Lithium-doped rotator phases as ion conducting electrolytes

作为离子导电电解质的锂掺杂旋转相

• 批准号: 429918288
• 负责人: Professor Dr. Roland Böhmer
• 金额: --
• 依托单位: Lehrstuhl für Experimentelle Physik III
• 依托单位国家: 德国
• 项目类别: Research Grants
• 财政年份: 2019
• 资助国家: 德国
• 起止时间: 2018-12-31 至 2023-12-31
• 项目状态: 已结题
• 来源: https://gepris.dfg.de/gepris/projekt/429918288?language=en
• 关键词: Lithium; doped; rotator; phases; ion

Numerous current research activities aim at developing efficient Lithium containing energy storage materials.
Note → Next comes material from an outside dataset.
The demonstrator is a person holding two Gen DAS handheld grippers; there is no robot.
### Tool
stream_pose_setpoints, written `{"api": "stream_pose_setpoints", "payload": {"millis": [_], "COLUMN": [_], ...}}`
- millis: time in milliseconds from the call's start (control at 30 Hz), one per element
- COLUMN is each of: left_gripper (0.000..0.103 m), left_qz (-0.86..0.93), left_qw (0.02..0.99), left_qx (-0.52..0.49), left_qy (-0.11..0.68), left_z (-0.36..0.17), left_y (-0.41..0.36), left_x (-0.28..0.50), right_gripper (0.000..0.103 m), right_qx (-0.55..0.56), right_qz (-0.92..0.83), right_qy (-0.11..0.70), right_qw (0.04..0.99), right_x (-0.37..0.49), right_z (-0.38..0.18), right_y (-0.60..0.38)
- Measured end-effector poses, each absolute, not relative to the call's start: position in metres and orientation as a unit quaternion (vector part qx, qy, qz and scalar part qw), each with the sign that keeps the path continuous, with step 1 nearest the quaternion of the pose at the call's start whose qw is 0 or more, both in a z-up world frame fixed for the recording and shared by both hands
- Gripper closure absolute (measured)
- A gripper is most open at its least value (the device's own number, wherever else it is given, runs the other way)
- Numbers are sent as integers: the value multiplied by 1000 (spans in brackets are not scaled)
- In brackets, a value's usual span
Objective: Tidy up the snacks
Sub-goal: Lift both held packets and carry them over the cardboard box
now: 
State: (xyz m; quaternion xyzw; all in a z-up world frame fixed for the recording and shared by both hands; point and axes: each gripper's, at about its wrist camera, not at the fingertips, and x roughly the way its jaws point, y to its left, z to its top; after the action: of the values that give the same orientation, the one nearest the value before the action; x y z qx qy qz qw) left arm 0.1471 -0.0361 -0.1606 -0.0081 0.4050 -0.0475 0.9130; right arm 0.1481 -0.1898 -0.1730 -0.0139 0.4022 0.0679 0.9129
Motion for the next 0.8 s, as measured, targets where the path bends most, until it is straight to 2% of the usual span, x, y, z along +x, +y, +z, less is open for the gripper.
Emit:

In addition to a high electrical conductivity these materials should feature good mechanical stability. Ionically doped succinonitrile-based solid-state electrolytes are promising in this respect. The rotator phase succinonitrile, in mixed crystals with glutaronitrile, is characterized by fast reorientational molecular motions. So far, in these systems the rotation-translation-coupling and deviations thereof were examined mostly using impedance spectroscopy. To elucidate the molecular and ionic dynamics of these electrolytes on a microscopic level, this project focuses on the application of magnetic resonance techniques: Here, deuteron NMR is well suited to investigate the crystalline matrix and lithium NMR provides a sensitive probe of the mobile charge carriers. By combining spin relaxometry, multidimensional spectroscopy, and diffusometry, the interplay of molecular and ionic jump processes will be elucidated with the goal to gain new insights into the emergence of high ionic conductivities as well as into the role of local-field, correlation, and association effects in solid electrolytes.

当前的许多研究活动旨在开发有效的含锂含量储能材料。除了高电导率外，这些材料还应具有良好的机械稳定性。在这方面，基于离子掺杂的氧化氧化固定物固态电解质有希望。旋转剂相的琥珀诺酯，在带有谷戊腈的混合晶体中，以快速的重新定位分子运动为特征。到目前为止，在这些系统中，主要使用阻抗光谱法检查了旋转翻译耦合及其偏差。为了阐明这些电解质在显微镜水平上的分子和离子动力学，该项目的重点是磁共振技术的应用：这里，Deuteron NMR非常适合研究结晶基质和NMR LITHIUM NMR提供了移动电荷载体的敏感探针。通过结合自旋松弛测定，多维光谱和扩散测定法，将阐明分子和离子跳跃过程的相互作用，目的是获得对高离子电导率的新见解，以及局部磁场，相关性，固体电解电解液中的相关作用的新见解。